Mailing List Archives Public Access	UW Madison Computer Sciences Department Computer Systems Lab

[Date Prev][Date Next][Thread Prev][Thread Next][Date Index][Thread Index]

Re: [HTCondor-users] checkpointing the vanilla universeunder windows

Date: Tue, 21 May 2013 12:21:46 +0100
From: Antonis Sergis <sergis_antonis@xxxxxxxxxxx>
Subject: Re: [HTCondor-users] checkpointing the vanilla universeunder windows

I was thinking of that as well so I gave open full access to the spooldirectory of the submitting machine to the entire network - still the sameproblem. Quite frustrating

A.

-----Original Message-----From: Ian Cottam

Sent: Monday, May 20, 2013 8:16 PM
To: HTCondor-Users Mail List

Subject: Re: [HTCondor-users] checkpointing the vanilla universeunderwindows


Could it be a firewall issue?
-Ian
--
Ian Cottam
IT Services Research Lead
IT Services -- supporting research
The University of Manchester
[ATD - Action This Day - Churchill]





On 20/05/2013 18:47, "Antonis Sergis" <sergis_antonis@xxxxxxxxxxx> wrote:

Hello Ian,

yes I have changed the want_vacate = TRUE in the condor configuration
file
and reconfigured condor. Still the same problem. Apparently the
"_condor_stdout" file is never created inside the spool directory even
though the directory is there. Here is the full log file returned up to
the
point that I am forcing a job to vacate a node:

000 (042.000.000) 05/20 18:43:51 Job submitted from host: <155.***>
...
001 (042.000.000) 05/20 18:44:11 Job executing on host: <155.***>
...
006 (042.000.000) 05/20 18:44:21 Image size of job updated: 750
   1  -  MemoryUsage of job (MB)
   112  -  ResidentSetSize of job (KB)
...
006 (042.000.000) 05/20 18:44:31 Image size of job updated: 5520
   1  -  MemoryUsage of job (MB)
   112  -  ResidentSetSize of job (KB)
...
007 (042.000.000) 05/20 18:44:31 Shadow exception!
   Error from slot1@***: STARTER at 155.***failed to send file(s) to
<155.***>; SHADOW at 155.***failed to write to file
c:\condor/spool\42\0\cluster42.proc0.subproc0.tmp\_condor_stdout: (errno
2)
No such file or directory
   179244  -  Run Bytes Sent By Job
   1528896  -  Run Bytes Received By Job
...
012 (042.000.000) 05/20 18:44:31 Job was held.
   Error from slot1@***: STARTER at 155.***failed to send file(s) to
<155.***>; SHADOW at 155.*** failed to write to file
c:\condor/spool\42\0\cluster42.proc0.subproc0.tmp\_condor_stdout: (errno
2)
No such file or directory
   Code 12 Subcode 2
...


-Antonis

-----Original Message-----
From: Ian Cottam
Sent: Monday, May 20, 2013 6:17 PM
To: HTCondor-Users Mail List
Cc: HTCondor-Users Mail List
Subject: Re: [HTCondor-users] checkpointing the vanilla universeunder
windows

Did you check every node has
Want_vacate = true
In all local configs? And restart them?
-Ian



On 20 May 2013, at 17:04, "Antonis Sergis" <sergis_antonis@xxxxxxxxxxx>
wrote:

Hello Ian,

thank you for the useful notes. I have now been changing my source code
to
be able to extract more info from condor regarding what is going on
(added
some counters to count how many times the code has restarted etc).

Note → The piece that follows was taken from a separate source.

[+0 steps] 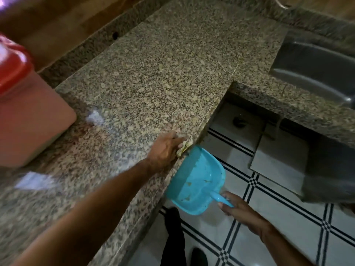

To my surprise, I have intentionally vacated the job to see what
happens
and the following error is logged by condor each time a job is
evacuated
(asterisks added to protect privacy):

Error from slot2@***.uk: STARTER at 155.*** failed to send file(s) to
<155.***>; SHADOW at 155.*** failed to write to file
c:\condor/spool\48\0\cluster48.proc0.subproc0.tmp\_condor_stdout:
(errno
2) No such file or directory
  Code 12 Subcode 2

The positive thing though is that I can read and write inside the same
file (read the input flag and then I was able to change it).

Checking the spool directory, the folder
c:\condor/spool\48\0\cluster48.proc0.subproc0.tmp is present but always
empty. It appears that at every job vacation the code is not
transferring
the files inside the spool directory to be able to restart the code to
a
different node. The counters from my source code indicate the same (the
code basically cannot be restarted and is completed as long as it is
left
running uninterrupted on a single node).

Any ideas?

P.S. periodic_release=True is to enable more frequent automatic
releases
of jobs getting held (I am running around 60k jobs).

Antonis

-----Original Message----- From: Ian Cottam
Sent: Monday, May 20, 2013 1:51 PM
To: HTCondor-Users Mail List
Subject: Re: [HTCondor-users] checkpointing the vanilla universe under
windows

We are Linux based here in Manchester, but we took advice from Liverpool
who are Windows based, so it should all work.

Here is our web page on the topic:

<http://condor.eps.manchester.ac.uk/examples/user-level-checkpointing-an-
ex
ample-in-c/>
The has_checkpointing is just a local thing: you don't need it if all
your
clients are set up identically and to support user checkpointing. To
that
end, I believe they need
WANT_VACATE = True
in all their local configs. Then all should work.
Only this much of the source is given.